**Exercise directions**. Please repeat, exactly and without pictures, the lines of the entries below that run from the one containing "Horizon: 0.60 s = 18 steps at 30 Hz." through the one containing "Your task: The".

Collected data entries
_ _ _ _ _

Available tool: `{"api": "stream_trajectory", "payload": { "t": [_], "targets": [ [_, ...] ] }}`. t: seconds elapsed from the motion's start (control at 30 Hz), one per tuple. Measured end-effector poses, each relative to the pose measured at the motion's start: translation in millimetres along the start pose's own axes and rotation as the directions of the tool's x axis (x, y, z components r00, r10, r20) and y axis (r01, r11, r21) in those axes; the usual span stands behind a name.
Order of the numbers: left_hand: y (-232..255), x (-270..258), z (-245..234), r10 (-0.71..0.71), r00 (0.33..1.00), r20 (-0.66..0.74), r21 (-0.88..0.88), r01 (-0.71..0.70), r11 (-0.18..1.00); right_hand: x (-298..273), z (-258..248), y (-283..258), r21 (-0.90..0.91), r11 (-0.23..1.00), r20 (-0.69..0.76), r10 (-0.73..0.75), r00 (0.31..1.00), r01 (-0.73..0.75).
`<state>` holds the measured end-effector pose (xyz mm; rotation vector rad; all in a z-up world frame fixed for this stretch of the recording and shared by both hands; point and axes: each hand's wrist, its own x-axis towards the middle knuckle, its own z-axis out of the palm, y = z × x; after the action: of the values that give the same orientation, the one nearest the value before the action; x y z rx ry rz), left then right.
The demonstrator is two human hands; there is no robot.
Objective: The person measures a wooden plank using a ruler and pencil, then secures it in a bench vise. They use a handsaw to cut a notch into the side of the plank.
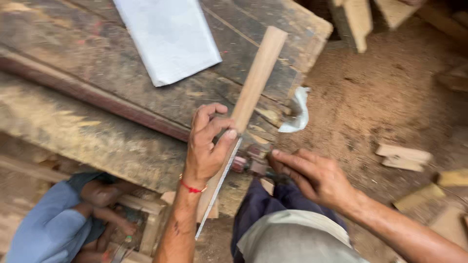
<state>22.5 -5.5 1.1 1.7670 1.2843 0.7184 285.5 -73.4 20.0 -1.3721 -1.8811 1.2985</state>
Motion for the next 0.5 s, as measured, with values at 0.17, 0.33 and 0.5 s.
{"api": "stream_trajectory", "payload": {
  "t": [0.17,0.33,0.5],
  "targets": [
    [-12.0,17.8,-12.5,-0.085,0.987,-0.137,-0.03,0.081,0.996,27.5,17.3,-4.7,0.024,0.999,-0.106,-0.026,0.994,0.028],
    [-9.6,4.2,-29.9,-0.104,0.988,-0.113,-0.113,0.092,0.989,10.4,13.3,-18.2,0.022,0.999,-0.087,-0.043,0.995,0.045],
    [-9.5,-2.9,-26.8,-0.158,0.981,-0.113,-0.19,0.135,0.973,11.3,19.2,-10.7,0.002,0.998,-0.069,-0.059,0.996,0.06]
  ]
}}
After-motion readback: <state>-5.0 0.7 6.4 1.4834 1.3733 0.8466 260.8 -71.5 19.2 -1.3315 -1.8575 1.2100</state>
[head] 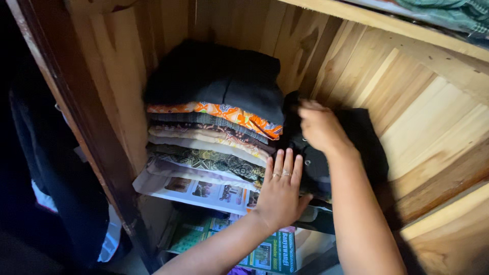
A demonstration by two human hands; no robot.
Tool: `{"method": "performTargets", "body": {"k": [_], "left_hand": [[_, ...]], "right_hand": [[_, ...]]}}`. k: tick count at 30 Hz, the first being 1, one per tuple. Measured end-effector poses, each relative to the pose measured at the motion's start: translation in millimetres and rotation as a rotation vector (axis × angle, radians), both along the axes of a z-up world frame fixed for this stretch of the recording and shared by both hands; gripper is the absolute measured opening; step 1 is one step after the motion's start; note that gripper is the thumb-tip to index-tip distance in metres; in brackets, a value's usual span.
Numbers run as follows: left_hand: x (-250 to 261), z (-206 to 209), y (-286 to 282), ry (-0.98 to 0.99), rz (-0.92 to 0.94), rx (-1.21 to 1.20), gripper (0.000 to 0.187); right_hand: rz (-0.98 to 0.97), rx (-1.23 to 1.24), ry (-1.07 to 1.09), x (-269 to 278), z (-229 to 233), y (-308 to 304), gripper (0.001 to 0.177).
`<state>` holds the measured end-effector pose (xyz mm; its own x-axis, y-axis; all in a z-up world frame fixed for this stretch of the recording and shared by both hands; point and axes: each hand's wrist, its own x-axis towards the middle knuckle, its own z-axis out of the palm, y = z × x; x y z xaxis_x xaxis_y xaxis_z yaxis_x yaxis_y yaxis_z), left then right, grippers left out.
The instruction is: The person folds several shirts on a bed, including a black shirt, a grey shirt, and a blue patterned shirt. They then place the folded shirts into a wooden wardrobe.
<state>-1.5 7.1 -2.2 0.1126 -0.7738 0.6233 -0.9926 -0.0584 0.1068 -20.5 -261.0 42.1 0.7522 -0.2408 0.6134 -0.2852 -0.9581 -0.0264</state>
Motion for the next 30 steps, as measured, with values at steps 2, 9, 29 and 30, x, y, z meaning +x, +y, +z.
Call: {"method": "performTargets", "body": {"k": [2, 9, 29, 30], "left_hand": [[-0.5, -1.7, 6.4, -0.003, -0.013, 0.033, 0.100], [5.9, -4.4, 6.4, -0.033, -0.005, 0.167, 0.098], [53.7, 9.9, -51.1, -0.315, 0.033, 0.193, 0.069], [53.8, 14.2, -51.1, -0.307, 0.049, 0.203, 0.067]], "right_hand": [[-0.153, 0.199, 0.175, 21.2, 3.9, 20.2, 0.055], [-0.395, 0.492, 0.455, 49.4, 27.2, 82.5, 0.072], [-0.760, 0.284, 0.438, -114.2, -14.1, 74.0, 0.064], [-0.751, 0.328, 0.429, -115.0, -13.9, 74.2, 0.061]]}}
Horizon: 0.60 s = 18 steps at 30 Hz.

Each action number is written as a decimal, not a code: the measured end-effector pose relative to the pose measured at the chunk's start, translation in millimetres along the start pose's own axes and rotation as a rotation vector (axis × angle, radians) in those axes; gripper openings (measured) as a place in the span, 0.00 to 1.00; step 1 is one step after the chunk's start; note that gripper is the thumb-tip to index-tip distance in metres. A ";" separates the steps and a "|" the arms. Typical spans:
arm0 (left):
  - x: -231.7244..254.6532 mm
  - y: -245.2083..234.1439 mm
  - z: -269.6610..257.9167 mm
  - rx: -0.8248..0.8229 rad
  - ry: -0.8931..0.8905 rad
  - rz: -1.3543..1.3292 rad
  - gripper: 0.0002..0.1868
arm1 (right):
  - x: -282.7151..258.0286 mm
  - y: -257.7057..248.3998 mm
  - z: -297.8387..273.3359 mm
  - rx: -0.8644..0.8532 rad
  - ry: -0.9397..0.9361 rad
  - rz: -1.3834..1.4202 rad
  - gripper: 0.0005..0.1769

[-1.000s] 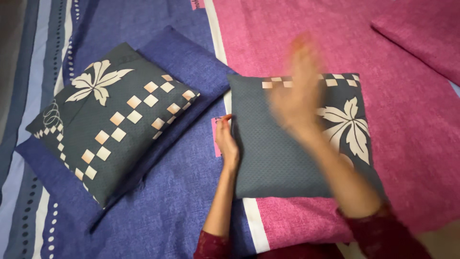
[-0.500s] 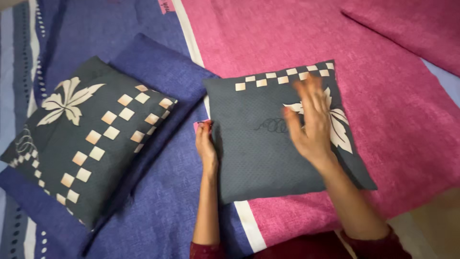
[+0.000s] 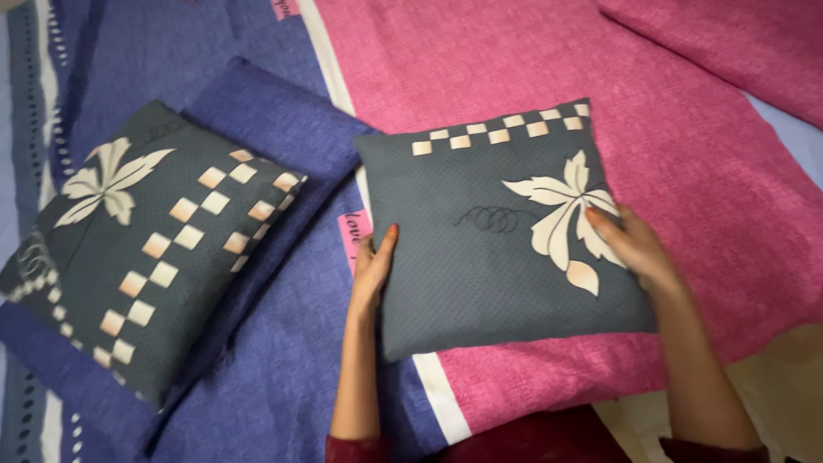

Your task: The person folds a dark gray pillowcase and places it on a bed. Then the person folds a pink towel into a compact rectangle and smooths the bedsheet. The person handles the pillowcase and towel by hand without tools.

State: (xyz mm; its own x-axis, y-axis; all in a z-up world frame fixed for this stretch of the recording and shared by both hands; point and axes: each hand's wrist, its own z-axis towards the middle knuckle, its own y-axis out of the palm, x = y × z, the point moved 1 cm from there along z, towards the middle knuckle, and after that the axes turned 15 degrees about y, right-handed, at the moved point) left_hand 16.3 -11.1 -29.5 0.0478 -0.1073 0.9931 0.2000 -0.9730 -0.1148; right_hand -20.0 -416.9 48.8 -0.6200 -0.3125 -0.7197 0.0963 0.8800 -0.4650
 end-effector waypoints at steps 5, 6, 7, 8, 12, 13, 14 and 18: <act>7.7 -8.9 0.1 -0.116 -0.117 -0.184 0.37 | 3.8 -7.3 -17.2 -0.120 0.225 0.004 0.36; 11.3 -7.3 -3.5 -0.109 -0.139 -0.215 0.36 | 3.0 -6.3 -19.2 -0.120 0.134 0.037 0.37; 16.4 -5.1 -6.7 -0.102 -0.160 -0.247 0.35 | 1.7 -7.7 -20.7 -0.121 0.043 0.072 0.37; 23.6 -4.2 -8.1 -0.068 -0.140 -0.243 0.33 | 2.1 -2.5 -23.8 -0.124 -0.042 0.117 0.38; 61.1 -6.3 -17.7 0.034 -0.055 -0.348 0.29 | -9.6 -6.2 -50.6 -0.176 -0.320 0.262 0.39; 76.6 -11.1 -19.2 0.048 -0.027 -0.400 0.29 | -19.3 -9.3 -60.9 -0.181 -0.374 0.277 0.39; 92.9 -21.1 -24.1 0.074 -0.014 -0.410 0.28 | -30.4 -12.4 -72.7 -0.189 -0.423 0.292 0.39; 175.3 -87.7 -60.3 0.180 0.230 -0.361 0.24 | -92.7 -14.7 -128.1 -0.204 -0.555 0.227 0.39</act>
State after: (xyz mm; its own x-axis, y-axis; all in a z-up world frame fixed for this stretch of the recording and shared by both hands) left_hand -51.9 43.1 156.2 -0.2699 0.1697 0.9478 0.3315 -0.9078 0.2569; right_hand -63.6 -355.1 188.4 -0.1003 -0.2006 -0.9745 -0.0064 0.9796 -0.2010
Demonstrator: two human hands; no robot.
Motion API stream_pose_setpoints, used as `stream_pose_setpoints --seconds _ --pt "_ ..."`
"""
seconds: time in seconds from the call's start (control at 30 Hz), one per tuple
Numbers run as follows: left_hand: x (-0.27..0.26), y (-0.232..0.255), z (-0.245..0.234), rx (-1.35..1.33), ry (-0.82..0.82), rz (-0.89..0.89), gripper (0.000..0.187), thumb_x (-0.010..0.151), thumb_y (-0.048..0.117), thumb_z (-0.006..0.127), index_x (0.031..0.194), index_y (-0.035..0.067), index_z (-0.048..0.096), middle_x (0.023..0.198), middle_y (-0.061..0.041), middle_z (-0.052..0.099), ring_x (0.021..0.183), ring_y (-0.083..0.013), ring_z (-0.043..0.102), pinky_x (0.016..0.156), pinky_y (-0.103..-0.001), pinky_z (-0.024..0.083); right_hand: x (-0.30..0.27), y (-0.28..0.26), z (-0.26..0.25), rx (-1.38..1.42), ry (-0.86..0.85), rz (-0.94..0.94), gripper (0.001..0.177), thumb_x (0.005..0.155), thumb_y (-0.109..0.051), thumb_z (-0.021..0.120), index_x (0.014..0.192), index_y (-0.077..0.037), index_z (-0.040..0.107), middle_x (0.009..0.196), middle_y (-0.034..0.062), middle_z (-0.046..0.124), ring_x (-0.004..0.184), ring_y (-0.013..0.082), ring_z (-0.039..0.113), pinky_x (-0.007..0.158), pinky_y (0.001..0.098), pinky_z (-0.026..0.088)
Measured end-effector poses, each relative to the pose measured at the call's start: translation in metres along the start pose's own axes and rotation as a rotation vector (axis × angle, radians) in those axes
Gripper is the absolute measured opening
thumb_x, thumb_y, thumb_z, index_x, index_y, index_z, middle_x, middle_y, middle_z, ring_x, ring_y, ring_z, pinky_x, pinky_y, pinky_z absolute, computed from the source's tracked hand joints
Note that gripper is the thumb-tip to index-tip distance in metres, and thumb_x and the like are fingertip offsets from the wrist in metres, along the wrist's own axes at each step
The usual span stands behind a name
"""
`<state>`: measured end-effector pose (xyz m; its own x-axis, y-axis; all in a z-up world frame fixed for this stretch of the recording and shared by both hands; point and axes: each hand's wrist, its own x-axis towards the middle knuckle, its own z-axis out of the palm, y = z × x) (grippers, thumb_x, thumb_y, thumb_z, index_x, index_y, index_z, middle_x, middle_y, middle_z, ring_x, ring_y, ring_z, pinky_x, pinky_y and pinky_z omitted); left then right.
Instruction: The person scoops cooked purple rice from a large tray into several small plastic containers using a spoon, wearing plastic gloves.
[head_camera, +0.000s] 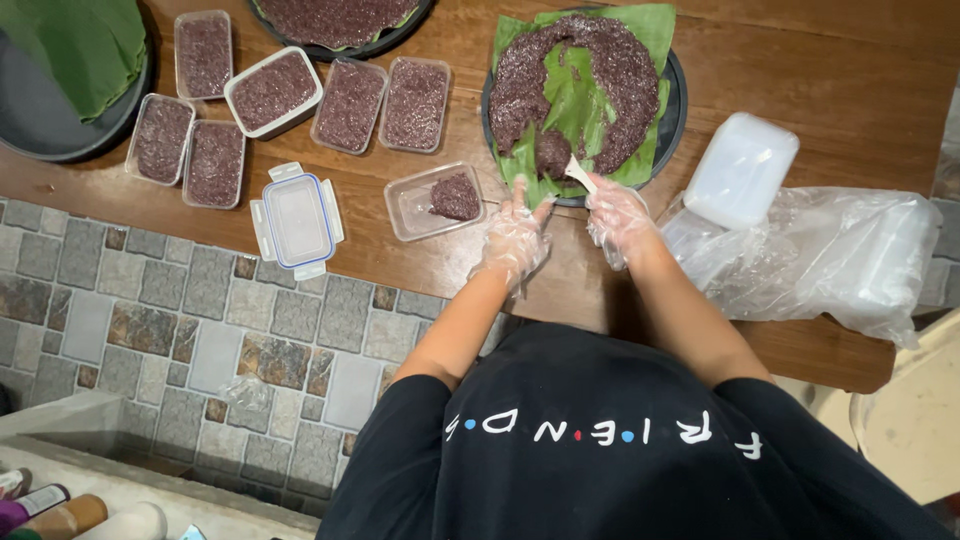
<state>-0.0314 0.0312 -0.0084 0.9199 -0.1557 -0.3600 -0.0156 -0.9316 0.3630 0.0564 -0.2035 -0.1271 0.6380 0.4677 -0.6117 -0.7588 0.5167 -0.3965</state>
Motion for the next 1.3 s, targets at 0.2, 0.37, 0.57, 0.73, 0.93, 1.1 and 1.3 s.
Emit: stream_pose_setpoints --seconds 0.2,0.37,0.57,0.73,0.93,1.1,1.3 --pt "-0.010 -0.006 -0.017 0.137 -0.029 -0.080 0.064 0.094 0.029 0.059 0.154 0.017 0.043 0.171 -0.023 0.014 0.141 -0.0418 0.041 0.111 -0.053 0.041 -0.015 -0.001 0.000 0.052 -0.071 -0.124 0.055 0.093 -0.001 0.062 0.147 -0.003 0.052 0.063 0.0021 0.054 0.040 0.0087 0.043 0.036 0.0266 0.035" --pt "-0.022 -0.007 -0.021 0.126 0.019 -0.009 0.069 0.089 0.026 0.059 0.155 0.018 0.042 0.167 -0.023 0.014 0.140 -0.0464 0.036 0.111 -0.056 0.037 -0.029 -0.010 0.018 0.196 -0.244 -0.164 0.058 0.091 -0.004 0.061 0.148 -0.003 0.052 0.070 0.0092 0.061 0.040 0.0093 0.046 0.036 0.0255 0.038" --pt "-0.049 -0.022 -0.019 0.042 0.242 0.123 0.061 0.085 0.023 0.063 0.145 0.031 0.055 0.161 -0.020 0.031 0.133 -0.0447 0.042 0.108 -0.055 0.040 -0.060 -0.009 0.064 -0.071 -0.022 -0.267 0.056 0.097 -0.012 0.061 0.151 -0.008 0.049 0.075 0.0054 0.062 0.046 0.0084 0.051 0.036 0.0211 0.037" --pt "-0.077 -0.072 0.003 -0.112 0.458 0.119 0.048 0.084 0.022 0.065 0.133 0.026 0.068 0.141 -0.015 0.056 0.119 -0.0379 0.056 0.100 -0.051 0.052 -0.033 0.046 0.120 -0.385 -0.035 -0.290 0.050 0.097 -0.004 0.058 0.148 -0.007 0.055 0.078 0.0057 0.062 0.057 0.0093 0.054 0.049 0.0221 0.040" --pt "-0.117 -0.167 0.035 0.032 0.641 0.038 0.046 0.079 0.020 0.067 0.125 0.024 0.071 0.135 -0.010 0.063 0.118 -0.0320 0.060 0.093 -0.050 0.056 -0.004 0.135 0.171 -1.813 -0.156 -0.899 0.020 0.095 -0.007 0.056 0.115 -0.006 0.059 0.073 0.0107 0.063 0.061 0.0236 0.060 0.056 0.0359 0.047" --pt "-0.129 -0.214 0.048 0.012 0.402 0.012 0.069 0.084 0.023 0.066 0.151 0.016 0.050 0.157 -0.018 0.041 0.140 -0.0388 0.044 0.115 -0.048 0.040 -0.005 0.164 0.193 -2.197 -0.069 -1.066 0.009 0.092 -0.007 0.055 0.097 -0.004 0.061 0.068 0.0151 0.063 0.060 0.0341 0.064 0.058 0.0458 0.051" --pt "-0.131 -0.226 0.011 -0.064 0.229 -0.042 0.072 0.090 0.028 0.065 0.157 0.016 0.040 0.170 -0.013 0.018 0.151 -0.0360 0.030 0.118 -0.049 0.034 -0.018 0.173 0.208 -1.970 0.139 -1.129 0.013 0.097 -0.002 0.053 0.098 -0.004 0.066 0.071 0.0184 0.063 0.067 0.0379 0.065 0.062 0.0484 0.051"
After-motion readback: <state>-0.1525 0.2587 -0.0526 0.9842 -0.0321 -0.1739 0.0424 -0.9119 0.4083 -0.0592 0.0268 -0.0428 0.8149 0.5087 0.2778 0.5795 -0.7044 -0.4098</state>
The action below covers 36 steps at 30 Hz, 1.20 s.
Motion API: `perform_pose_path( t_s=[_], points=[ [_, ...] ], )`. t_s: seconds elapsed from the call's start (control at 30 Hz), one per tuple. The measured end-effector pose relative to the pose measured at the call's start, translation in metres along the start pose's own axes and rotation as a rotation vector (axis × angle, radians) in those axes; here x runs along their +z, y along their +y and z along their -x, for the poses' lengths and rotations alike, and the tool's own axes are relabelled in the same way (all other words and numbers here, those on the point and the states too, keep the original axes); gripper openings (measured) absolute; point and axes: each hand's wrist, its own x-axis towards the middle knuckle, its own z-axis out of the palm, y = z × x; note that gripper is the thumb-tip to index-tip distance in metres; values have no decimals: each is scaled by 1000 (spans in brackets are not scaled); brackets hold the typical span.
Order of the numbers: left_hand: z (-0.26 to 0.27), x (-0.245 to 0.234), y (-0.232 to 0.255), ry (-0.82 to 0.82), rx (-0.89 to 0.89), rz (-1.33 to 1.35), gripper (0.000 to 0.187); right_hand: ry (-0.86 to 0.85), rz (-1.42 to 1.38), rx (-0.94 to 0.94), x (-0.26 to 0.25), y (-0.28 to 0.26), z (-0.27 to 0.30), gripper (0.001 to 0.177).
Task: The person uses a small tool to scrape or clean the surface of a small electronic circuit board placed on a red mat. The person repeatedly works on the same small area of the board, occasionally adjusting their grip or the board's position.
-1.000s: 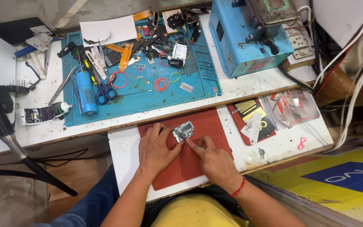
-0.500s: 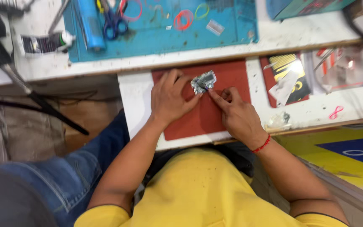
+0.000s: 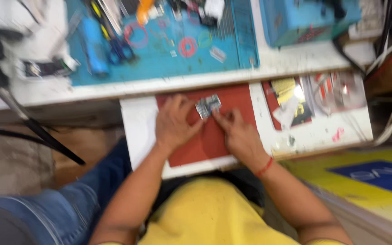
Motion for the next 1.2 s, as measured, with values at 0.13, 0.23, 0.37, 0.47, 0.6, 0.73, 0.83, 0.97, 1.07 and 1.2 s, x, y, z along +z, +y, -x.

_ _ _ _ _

**Exercise answer**.
Horizon: 0.60 s = 18 steps at 30 Hz.

Each action number is written as a decimal, not a code: the measured end-effector pose relative to the pose measured at the chunk's start, translation in millimetres along the start pose's own axes and rotation as a rotation vector (axis × angle, radians) in those axes; gripper openings (measured) as a place in the span, 0.00 to 1.00; step 1 is one step after the chunk's start; note that gripper is the thumb-tip to index-tip distance in metres. A ";" separates the steps and a "|" the arms. Typical spans:
arm0 (left):
  - x: -231.7244..254.6532 mm
  - y: -245.2083..234.1439 mm
  - z: -269.6610..257.9167 mm
  - rx: -0.8248..0.8229 rad
  - ry: -0.8931..0.8905 rad
  - rz: -1.3543..1.3292 rad
  - gripper: 0.0002..0.1868
arm1 (right):
  - x: -282.7151..258.0286 mm
  - y: -257.7057..248.3998 mm
  - z: -297.8387..273.3359 mm
  - rx: -0.8644..0.8532 rad
  - ry: -0.9397..0.9361 rad
  - rz: -1.3834..1.4202 rad
  - gripper: 0.0005..0.1769

[-1.000s] 
[-0.500s] 
[+0.000s] 

Your task: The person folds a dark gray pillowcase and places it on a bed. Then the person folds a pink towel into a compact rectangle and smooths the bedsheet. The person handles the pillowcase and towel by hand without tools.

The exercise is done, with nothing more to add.